EXERCISE REQUIREMENTS =>
Pictures stay out of the copy; set down each line of the listing below exactly.

DATA EXTRACT =>
BEGIN

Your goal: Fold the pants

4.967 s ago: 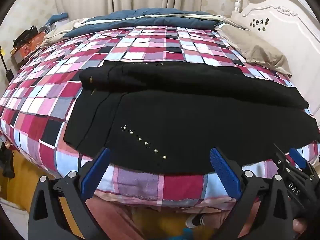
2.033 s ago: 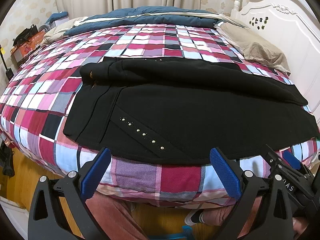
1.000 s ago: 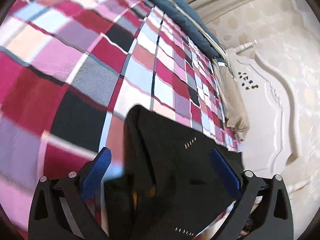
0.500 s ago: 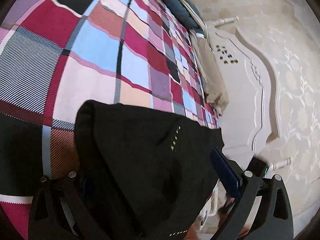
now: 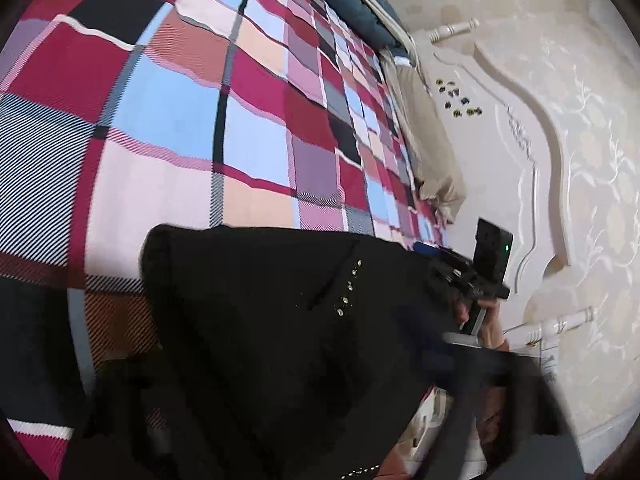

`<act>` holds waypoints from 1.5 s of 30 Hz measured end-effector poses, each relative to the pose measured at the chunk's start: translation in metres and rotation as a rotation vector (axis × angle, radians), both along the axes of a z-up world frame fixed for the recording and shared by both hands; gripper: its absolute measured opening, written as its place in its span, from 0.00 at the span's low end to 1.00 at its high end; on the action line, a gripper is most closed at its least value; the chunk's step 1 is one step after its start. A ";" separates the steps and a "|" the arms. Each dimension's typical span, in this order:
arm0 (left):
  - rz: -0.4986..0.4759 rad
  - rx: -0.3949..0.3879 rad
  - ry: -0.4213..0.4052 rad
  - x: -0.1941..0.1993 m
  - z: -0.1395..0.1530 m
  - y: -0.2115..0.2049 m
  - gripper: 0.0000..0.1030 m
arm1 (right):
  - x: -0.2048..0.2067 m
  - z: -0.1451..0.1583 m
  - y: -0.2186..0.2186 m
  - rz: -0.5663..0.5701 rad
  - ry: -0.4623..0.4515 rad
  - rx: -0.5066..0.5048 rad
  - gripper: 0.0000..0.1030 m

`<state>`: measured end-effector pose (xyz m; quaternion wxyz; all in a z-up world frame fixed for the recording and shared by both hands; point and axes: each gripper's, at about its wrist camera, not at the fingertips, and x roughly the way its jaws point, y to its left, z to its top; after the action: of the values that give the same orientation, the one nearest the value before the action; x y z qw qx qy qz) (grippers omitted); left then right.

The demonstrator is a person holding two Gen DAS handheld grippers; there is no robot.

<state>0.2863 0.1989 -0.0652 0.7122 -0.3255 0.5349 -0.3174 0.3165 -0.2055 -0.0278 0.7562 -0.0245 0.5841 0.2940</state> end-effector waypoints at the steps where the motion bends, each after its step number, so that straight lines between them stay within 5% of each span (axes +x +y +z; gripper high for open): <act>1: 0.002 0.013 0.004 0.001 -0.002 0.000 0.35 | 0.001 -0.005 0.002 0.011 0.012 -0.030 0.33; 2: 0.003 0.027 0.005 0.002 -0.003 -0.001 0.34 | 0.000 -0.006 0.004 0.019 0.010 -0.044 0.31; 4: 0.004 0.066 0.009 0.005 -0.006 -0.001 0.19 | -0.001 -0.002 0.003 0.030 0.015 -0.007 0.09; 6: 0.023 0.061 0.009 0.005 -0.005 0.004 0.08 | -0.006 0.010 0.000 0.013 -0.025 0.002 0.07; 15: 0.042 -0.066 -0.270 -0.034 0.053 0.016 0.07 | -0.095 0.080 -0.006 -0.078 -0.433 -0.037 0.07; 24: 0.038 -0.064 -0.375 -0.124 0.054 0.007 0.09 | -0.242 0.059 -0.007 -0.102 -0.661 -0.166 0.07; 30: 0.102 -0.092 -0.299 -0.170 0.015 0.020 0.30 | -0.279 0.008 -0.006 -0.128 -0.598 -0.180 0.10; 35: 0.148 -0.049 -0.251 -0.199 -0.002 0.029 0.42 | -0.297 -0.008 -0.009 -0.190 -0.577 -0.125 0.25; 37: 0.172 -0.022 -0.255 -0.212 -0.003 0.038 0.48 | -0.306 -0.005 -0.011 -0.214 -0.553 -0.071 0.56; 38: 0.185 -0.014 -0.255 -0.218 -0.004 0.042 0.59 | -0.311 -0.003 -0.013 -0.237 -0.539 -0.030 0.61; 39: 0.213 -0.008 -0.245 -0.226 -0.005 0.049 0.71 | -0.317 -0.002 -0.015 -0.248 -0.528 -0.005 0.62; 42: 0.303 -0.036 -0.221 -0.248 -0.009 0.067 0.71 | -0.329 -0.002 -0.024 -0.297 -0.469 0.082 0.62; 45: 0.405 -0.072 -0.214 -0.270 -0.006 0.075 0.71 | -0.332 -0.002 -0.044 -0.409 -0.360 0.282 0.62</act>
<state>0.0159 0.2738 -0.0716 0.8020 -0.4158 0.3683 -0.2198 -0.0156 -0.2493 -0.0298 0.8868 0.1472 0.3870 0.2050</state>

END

WRITTEN REPLY =>
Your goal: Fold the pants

4.967 s ago: 
2.033 s ago: 
1.000 s ago: 
0.500 s ago: 
now: 

`<act>` holds waypoints from 1.5 s of 30 Hz measured end-effector poses, each relative to the pose measured at the chunk's start: translation in metres and rotation as a rotation vector (axis × angle, radians), both along the axes of a z-up world frame fixed for the recording and shared by both hands; gripper: its absolute measured opening, written as its place in its span, from 0.00 at the span's low end to 1.00 at its high end; on the action line, a gripper is most closed at its least value; the chunk's step 1 is one step after its start. A ";" separates the steps and a "|" the arms. Each dimension's typical span, in this order:
arm0 (left):
  - rz: -0.4986..0.4759 rad
  - rx: -0.3949..0.3879 rad
  - ry: -0.4213..0.4052 rad
  - x: -0.1941..0.1993 m
  - z: -0.1395..0.1530 m
  - y: -0.2115..0.2049 m
  - gripper: 0.0000..0.1030 m
arm1 (right):
  - x: -0.2048..0.2067 m
  - z: -0.1451..0.1583 m
  - y: -0.2186..0.2186 m
  - rz: -0.5663..0.5701 rad
  - ry: -0.4623..0.4515 rad
  - rx: -0.5066..0.5048 rad
  - gripper: 0.0000..0.1030 m

`<state>`: measured end-effector pose (xyz m; quaternion wxyz; all in a z-up world frame fixed for the recording and shared by both hands; point and axes: each gripper's, at about its wrist camera, not at the fingertips, and x roughly the way its jaws point, y to its left, z to its top; after the action: of the values that give the same orientation, the one nearest the value before the action; x y z qw qx qy qz) (grippers omitted); left then right.

The demonstrator is a person holding two Gen DAS handheld grippers; there is no robot.

<state>0.2863 0.1989 -0.0652 0.7122 -0.3255 0.5349 -0.3174 0.3165 -0.2055 -0.0278 0.7562 -0.0245 0.5841 0.2940</state> end-effector waypoints at the steps where the motion bends, each after its step number, so that straight lines between them stay within 5% of each span (axes +x +y +z; gripper high for open): <act>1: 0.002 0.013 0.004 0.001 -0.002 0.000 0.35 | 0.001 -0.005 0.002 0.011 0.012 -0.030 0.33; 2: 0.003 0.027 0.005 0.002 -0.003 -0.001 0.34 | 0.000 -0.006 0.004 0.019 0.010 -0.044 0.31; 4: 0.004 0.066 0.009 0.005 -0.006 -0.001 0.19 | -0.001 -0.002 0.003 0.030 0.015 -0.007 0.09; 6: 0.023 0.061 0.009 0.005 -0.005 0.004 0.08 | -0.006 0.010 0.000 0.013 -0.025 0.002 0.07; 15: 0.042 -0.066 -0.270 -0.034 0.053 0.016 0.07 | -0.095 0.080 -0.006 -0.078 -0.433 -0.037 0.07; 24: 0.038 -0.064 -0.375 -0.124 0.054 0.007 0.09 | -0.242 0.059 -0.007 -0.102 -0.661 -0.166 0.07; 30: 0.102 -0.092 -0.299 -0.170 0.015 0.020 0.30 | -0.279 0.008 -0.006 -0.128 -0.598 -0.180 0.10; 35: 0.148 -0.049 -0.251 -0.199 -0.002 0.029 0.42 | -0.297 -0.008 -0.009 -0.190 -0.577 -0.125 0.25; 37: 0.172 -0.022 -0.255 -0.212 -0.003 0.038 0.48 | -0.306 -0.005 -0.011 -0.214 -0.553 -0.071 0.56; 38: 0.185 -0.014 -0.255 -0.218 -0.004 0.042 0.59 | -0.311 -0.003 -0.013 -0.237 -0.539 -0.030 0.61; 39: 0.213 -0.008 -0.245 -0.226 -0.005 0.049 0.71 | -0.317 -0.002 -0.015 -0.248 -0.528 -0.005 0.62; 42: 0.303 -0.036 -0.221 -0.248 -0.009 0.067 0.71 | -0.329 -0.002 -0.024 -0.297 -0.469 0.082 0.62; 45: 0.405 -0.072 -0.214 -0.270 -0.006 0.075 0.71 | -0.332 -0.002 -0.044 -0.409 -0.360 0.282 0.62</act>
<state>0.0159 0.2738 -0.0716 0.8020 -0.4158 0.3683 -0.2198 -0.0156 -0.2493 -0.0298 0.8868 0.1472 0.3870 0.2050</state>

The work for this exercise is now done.